David gives talks on work-life integration, disability (parenting, teaching disabled students, journalism), liberal learning, medieval history, and parenting.

He speaks to college and community groups, businesses, and non-profit organizations.

David is an entertaining and dynamic speaker. He combines personal anecdotes, stories drawn from around the world and history, and hard data to support his conclusions.

Take a look at this collection of published work to get a sense of his range of topics. David can help you:

  • build a more publicly engaged student body or organization
  • reimagine your work or institutional culture to be more diverse, inclusive, and integrated with the rest of life.
  • show academics, activists, and students how to take their insights to the public.
  • teach about the key stories you might have missed.

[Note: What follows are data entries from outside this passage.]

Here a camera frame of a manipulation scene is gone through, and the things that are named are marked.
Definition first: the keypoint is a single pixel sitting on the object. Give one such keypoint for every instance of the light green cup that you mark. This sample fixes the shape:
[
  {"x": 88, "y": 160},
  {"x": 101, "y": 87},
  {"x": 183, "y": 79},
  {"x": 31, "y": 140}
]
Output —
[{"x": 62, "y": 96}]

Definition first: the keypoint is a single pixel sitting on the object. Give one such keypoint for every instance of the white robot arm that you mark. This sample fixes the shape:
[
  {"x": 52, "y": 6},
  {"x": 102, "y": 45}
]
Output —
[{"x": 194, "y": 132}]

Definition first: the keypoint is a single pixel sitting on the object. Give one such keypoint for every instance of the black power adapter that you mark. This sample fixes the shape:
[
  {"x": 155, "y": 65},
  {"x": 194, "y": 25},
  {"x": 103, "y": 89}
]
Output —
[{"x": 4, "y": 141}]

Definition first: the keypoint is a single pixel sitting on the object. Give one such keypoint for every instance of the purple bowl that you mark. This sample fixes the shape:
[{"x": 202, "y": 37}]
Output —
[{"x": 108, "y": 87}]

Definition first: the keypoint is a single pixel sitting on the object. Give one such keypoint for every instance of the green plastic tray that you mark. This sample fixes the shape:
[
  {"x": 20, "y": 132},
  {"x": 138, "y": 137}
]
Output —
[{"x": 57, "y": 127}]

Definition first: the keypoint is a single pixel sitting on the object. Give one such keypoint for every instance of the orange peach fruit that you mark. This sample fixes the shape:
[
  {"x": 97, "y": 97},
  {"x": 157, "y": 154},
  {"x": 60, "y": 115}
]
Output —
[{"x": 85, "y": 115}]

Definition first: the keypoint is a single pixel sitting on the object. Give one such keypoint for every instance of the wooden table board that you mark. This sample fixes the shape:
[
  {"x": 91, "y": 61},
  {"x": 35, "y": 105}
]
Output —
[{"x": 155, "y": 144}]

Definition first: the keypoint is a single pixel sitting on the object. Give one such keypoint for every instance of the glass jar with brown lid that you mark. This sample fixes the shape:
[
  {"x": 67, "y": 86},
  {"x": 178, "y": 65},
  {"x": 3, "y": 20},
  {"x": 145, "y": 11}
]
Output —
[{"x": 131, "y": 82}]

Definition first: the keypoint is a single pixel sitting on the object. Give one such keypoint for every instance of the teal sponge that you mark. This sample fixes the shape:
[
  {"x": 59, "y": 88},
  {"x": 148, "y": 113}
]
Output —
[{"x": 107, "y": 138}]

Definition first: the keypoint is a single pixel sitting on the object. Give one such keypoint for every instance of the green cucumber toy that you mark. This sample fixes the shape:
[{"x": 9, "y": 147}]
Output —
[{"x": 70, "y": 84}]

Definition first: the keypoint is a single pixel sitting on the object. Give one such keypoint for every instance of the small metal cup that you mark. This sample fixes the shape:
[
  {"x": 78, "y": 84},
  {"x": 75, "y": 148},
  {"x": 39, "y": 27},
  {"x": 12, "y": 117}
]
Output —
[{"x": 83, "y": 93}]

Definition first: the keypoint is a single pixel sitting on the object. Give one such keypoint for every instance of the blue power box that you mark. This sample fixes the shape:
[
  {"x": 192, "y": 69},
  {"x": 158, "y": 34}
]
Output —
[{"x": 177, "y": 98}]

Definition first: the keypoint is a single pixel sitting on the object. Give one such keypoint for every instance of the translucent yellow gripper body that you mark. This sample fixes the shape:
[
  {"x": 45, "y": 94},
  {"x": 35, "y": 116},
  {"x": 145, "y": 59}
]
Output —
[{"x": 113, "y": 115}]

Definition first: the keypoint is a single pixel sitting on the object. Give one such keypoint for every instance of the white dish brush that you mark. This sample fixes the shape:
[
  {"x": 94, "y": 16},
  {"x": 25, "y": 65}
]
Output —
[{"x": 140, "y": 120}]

David will work with you to craft your unique event. For ideas, here are some of the talks David is giving recently:

  • Go Public – Public Humanities in the 21st Century: There is no ivory tower. Universities have never been more connected, for both good and bad, with the world at large. But how do experts get their ideas to a wider public? I address this topic either in a talk, a half-day, or a whole-day workshop. I explain not only why going public matters, but the tips and tricks to writing pitches, promoting your work, and getting paid. For faculty and graduate students considering alt-academic or diversified academic careers. For more information on the workshop – see this detailed flyer for options.
  • Universal Design for Work/Life Balance: As a working dad sharing fully in all the details of parenting, I’ve spent years trying to figure out how to make it all fit together. In this talk, I draw from the history of the disability rights movement to offer a completely new way to think about integrating work and life. It’s time to move past accommodating specific needs and building a culture that keeps us all whole.
  • Higher Ed and Free Speech: Higher Education has a lot of big and important problems, but the “free speech” and “trigger warning” issues that get so much attention just aren’t among them. In this talk, I lay out the state of higher education, make a case for the importance of the humanities, and explain why the “free speech” issue is a red herring in the face of systemic and well-funded threats.
  • Beyond the Accommodation Letter – Building a more inclusive classroom. The delivery of an accommodation letter should be the beginning of a conversation between professor and student, rather than the end of the matter. In this workshop, faculty learn how to initiate and sustain this kind of conversation with their students, and why doing so has the potential to positively transform their classroom for everyone, including themselves. David draws on his own experiences as both a teacher and a dyslexic but undiagnosed student.

And of course he would love to come talk about medieval history and The Bright Ages any time!